A beautiful spring morning- about 50 degrees, the back yard is greening and filling up with ferns and ginger and lilies-of-the-valley with their delicate smell, celandine poppies, aquilegia, iris, heucera, button bush, ninebark, lots of things we’ve planted over the last few years.

Rain Garden

The wren house has this season become a chickadee house. This morning I watched as Mr. Chickadee went to get sunflower seeds from the feeder, break them open, and take the meat in to his mate, inside sitting on their nest, I imagine, made entirely of soft things (“…leaves, moss, grasses, snugly lined with hair, fur from small animals, and feathers.” from Birds of America, ed.
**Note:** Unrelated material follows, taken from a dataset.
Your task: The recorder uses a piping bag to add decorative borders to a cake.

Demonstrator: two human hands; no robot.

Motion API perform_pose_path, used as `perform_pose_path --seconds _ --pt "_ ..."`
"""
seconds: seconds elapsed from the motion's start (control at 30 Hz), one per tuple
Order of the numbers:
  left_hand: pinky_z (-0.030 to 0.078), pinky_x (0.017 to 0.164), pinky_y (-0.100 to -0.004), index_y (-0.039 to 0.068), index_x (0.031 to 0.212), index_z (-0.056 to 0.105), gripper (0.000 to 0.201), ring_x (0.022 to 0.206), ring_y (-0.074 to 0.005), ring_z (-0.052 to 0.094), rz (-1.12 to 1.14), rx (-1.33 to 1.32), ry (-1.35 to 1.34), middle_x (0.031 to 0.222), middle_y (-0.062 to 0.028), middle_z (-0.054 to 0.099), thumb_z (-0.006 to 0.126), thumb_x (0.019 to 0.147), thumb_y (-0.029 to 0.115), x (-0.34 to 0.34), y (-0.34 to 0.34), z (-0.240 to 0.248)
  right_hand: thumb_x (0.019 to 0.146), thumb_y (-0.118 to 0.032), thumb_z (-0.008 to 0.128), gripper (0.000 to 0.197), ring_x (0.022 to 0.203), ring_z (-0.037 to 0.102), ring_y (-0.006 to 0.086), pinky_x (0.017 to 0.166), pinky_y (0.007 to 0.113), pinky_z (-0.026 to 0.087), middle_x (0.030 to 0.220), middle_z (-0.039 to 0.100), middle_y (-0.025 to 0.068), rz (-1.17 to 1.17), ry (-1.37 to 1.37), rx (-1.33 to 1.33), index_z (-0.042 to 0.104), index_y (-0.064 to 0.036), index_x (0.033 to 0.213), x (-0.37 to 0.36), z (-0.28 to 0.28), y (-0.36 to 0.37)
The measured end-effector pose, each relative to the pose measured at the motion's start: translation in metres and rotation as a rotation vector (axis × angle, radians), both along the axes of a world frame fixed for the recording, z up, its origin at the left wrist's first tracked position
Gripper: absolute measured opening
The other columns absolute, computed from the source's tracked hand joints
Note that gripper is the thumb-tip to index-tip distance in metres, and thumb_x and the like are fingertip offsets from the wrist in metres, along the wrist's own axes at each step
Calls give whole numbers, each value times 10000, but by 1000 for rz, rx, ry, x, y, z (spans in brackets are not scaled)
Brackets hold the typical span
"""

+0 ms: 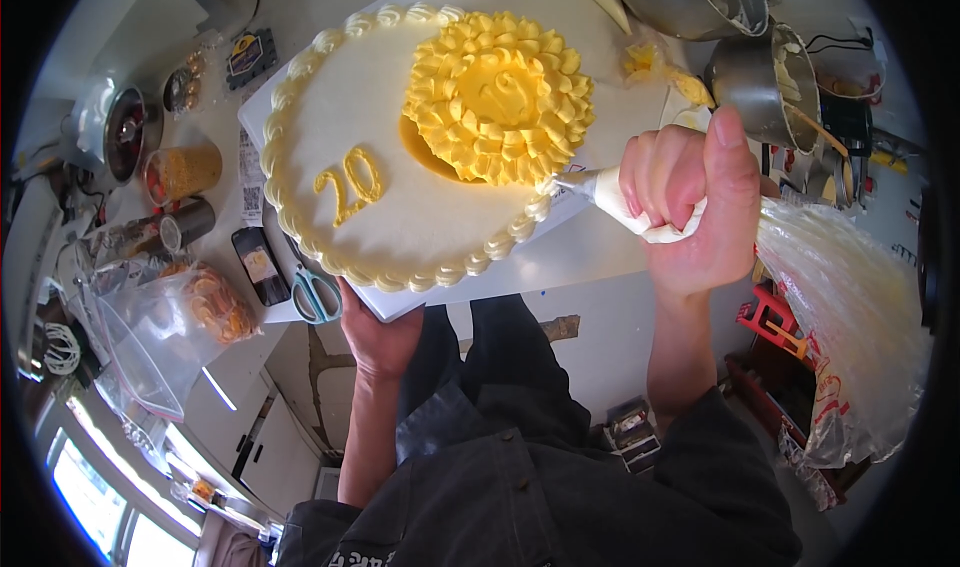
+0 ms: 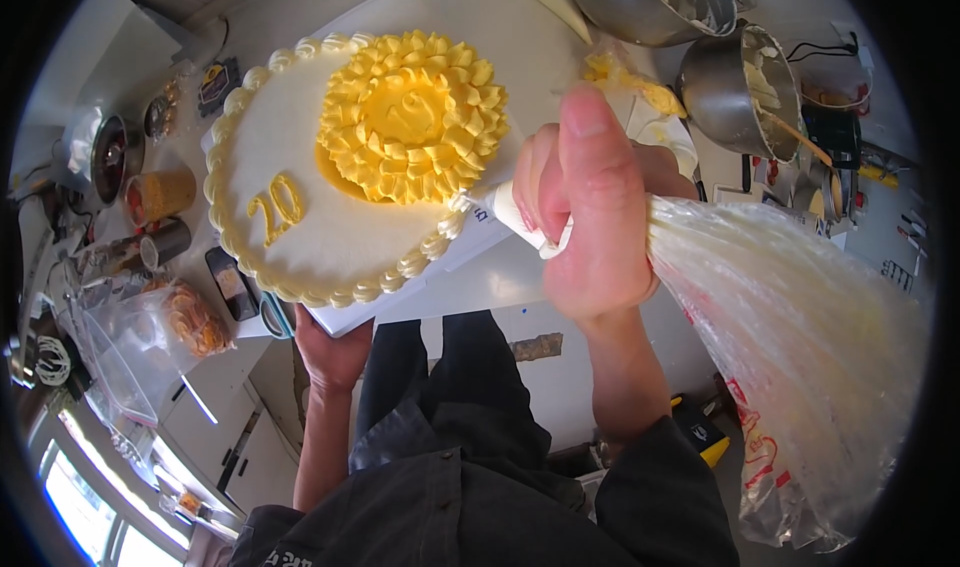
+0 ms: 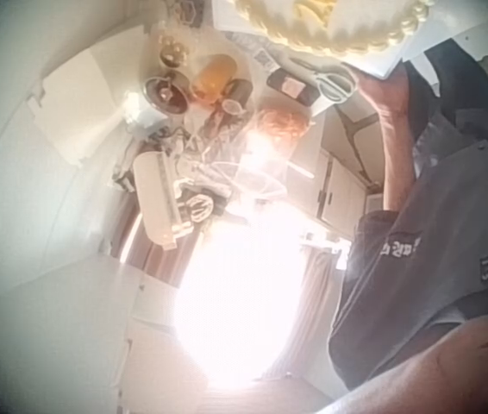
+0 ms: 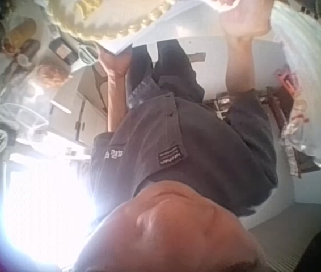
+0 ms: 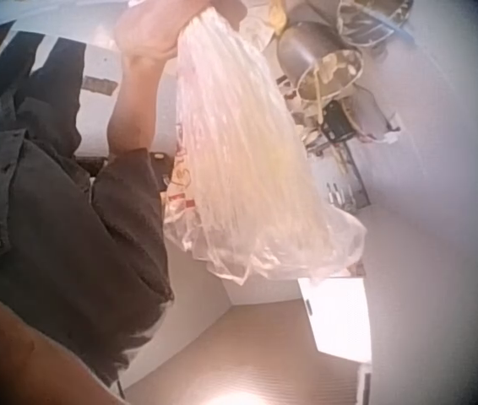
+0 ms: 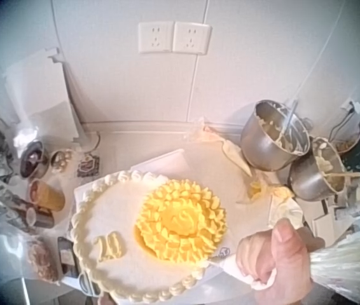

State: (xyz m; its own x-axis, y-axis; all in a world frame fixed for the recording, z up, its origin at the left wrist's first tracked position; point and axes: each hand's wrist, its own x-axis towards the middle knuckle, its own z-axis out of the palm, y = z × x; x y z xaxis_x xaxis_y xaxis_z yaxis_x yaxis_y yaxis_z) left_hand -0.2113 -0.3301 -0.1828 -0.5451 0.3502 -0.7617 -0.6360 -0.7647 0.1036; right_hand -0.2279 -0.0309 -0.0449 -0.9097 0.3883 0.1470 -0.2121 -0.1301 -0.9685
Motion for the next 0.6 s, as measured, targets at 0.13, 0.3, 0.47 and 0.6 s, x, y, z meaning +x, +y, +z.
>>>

Pearson, 1917), unlike the wren, who build their nests of “twigs, grass, feathers, spiders’ webs, and lined with soft strips of bark, down, or feathers.” On the other side of the fence in the neighbor’s driveway, not 15 feet away, robins are tending a nest built on the structure of a portable basketball hoop, decorating it with long strips of white toilet paper they’ve found somewhere, flying like streamers in today’s swift breeze. Mr. Wren would not stand for that proximity, but the chickadees and robins cohabit peacefully.

Not so much to do in the back yard anymore, which affords us leisure to go visit our wild friends at the arboretum, which we did last Easter Sunday, shown below.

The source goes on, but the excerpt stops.